Happily, in this novel, she seems to back in form after several disappointing (to me, at least) novels. (I never managed to finish her last, Friday Nights.) The focus of the story is Chrissie, who lives in London with her long-time partner, Richie Rossiter, an older man and an aging pop star that women of a certain age still swoon over, and their three daughters. She wears a wedding ring -- one that she bought for herself, since Richie doesn't want to divorce his first wife, Margaret. (Although he was happy to leave her behind in Newcastle when he headed south with Cassie in search of new horizons and new audiences, decades earlier.) Left behind also was Richie's son, Scott, who becomes the focus of Margaret's life. Margaret also wears a wedding ring -- a real one -- but has no husband to go with it. And then Richie dies suddenly of a heart attack (this is where the book begins), leaving two unanticipated bequests to his old family and a large hole in the center of his new family.

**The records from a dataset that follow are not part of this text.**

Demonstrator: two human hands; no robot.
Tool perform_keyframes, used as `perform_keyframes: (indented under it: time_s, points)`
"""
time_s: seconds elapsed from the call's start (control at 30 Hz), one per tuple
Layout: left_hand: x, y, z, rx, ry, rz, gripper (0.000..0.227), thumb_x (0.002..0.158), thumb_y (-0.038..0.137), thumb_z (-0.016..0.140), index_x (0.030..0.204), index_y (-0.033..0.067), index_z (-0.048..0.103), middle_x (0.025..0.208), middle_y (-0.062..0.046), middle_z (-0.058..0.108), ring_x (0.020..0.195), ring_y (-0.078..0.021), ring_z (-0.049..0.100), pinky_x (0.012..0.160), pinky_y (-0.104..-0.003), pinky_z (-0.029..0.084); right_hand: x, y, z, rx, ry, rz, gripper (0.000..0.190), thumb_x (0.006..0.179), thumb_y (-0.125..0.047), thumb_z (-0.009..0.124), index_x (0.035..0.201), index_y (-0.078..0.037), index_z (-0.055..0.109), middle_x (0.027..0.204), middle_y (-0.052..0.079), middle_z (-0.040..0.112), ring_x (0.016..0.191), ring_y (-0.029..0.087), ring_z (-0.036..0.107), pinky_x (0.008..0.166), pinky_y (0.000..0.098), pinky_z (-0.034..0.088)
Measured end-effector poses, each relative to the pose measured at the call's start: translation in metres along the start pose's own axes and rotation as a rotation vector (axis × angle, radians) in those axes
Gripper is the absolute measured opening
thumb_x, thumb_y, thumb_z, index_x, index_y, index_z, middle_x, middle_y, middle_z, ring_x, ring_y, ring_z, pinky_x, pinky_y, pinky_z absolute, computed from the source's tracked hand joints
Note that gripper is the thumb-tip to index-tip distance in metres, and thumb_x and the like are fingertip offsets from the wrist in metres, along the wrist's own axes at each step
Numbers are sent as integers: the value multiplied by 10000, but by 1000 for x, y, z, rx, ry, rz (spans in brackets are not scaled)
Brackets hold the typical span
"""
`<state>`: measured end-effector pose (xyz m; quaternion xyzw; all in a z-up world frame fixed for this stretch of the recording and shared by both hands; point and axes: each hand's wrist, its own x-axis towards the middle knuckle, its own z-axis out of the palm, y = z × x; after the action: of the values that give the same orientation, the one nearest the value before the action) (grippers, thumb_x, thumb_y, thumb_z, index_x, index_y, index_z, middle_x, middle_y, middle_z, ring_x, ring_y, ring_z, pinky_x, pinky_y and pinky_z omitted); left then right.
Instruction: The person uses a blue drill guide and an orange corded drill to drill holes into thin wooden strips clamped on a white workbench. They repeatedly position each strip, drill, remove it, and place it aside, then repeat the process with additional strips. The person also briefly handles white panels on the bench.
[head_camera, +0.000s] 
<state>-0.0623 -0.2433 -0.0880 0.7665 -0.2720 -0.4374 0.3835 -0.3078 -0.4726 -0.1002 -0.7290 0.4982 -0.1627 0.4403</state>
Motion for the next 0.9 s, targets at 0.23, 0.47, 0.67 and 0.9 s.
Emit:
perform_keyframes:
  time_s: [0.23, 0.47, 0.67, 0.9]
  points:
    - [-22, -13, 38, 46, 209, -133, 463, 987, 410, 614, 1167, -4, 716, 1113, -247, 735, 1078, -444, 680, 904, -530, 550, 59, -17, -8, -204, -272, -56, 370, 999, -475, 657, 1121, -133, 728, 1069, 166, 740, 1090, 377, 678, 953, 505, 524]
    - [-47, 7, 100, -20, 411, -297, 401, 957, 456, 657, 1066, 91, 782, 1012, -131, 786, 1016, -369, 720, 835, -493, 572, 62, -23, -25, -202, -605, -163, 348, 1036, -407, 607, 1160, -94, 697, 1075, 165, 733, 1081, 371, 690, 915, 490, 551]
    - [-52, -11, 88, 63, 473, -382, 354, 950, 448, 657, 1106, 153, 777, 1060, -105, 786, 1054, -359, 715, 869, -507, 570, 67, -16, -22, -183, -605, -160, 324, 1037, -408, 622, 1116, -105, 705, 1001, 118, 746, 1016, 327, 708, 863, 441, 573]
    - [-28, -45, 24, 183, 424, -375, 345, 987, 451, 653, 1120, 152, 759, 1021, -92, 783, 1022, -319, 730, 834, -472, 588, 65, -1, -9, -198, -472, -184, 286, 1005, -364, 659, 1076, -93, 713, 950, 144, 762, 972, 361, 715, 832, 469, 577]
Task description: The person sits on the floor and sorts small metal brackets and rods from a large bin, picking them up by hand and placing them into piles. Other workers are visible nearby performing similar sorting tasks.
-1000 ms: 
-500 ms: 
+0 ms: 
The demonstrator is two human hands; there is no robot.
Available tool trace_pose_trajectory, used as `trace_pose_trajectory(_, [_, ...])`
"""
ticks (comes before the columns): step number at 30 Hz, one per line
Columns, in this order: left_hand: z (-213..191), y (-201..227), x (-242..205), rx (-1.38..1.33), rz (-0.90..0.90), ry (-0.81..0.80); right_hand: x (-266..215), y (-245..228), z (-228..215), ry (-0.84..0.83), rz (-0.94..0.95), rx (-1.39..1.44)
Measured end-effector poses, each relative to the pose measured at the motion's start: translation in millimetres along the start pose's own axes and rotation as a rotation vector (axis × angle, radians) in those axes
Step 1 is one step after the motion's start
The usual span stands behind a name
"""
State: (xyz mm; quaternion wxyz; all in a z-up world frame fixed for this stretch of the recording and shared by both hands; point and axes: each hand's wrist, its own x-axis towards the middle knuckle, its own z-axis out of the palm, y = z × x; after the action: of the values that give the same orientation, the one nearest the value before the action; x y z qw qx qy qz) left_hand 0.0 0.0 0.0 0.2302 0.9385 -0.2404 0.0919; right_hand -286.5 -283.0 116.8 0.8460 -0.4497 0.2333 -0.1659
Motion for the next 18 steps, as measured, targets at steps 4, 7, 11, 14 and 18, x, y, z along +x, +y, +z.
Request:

In Trollopian tradition, Richie's will ends up forcing the two families together in a way that both resist and resent, and requires all of them to find a new way to exist. Without realizing it, all five have slipped into ruts of various kinds, and in an effortless way, Trollope points this out while allowing each to make the first tentative discoveries and take the first steps toward change.
It's a predictable kind of novel if you've read her books before, but still satisfying and an enjoyable weekend read. It's a solid 4-star book, extremely well-written. Nothing revolutionary, but recommended to anyone who has enjoyed some of Trollope's better novels (mostly her earlier books; my favorite remains
A Spanish Lover: A Novel)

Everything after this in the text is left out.